Assuming it is possible to interface, I guess the only concern is that the Mega Jolt would want to run the advance curve itself, but the EECIV has it's own idea of how the advance curve should be. Probably not a big deal, but I can imagine the EECIV might advance/retard under special circumstances for emission reasons.

[DPDISXR4Ti]

Still a a bit confusing as to how to interface Mega Jolt to a distributor based EECIV on the Scorpio.

It might very well be easier to just use the EEC-IV PCM from the '90 - '94 4L OHV Ranger which uses EDIS natively. I imagine the timing curve is very similar as the burn characteristics should be very similar between the 2.9 and 4L engines. The Ranger PCM is MAF, so directly measuring the air mass intake should take care of fueling. The hardest part might be figuring out the 2 > 1 > MAF intake plumbing, but I may already have a solution for that using an intake hose from a '96 F-150 4.9.

[DPDISXR4Ti]

Here are a couple pics of the sensor bracket that I evidently cobbled together.

Thanks for the pics Chuck! I'll touch base with Nick.

[brokencase]

Still a a bit confusing as to how to interface Mega Jolt to a distributor based EECIV on the Scorpio.

It might very well be easier to just use the EEC-IV PCM from the '90 - '94 4L OHV Ranger which uses EDIS natively. I imagine the timing curve is very similar as the burn characteristics should be very similar between the 2.9 and 4L engines. The Ranger PCM is MAF, so directly measuring the air mass intake should take care of fueling. The hardest part might be figuring out the 2 > 1 > MAF intake plumbing, but I may already have a solution for that using an intake hose from a '96 F-150 4.9.

The problem with that is adapting all the plumbing for the MAF and throttle body stuff, harnessing, etc.., potentially creating more problems than I'd be trying to solve.

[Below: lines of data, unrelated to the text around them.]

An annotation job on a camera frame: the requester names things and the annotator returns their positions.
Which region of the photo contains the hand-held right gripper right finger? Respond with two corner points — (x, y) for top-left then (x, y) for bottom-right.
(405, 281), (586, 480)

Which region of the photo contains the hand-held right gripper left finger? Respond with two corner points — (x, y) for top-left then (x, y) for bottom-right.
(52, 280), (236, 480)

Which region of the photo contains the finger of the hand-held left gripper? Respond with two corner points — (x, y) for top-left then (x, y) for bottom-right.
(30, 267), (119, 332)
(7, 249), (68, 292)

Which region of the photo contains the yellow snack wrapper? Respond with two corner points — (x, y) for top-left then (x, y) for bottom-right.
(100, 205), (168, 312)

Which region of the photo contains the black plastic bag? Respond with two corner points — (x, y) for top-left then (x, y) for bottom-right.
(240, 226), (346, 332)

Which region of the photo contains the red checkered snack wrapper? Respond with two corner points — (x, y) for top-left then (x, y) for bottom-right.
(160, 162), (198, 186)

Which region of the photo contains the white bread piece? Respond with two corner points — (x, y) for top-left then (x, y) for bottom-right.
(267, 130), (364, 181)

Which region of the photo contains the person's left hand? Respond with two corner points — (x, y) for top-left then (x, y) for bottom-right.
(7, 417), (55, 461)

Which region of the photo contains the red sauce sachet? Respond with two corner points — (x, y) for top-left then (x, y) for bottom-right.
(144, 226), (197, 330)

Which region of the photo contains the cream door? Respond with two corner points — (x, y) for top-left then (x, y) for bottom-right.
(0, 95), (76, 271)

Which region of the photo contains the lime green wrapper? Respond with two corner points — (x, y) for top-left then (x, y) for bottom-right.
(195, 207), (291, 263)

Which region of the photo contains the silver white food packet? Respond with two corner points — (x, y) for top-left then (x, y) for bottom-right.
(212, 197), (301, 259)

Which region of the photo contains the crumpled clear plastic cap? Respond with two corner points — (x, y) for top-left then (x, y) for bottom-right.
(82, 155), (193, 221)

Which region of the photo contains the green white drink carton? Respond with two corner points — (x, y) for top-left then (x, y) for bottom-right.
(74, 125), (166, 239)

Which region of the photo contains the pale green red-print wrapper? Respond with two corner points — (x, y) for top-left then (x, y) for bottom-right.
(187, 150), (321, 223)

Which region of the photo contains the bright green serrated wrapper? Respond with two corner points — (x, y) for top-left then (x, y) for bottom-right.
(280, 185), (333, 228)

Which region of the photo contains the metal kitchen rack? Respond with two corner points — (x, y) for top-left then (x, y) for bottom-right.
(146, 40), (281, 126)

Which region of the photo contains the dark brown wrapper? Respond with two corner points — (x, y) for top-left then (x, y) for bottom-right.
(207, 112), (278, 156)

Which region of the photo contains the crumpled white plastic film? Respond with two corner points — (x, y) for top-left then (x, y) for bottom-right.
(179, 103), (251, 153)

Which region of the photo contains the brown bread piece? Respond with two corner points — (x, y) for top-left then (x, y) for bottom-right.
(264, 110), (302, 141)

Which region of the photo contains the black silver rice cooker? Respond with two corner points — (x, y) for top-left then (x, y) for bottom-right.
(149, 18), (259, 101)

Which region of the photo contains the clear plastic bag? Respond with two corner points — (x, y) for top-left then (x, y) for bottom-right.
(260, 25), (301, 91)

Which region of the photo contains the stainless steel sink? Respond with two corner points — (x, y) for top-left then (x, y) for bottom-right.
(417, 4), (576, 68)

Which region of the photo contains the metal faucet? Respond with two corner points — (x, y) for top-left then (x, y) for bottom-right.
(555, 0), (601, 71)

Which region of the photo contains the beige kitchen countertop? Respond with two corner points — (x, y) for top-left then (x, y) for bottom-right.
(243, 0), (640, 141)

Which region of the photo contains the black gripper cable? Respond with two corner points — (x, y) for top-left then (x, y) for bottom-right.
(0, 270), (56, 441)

Unless you are specifically looking for MAF and associated performance improvements associated with it.

[brokencase]

More stuff to read...
http://www.megamanual.com/ms2/EDIS.htm

[brokencase]

OK after a little more study...

On the stock Scorpio the EECIV gets a PIP signal from the Hall sensor in the distributor. There is no advance mechanism in the distributor like old school distributors. The EECIV then processes this pulse and either retards or advances it's output pulse to the TFI (SPOUT) to fire the single coil.

On an EDIS system PIP comes out of the EDIS module to the EECIV and the EECIV sends back SAW (Spark angle word).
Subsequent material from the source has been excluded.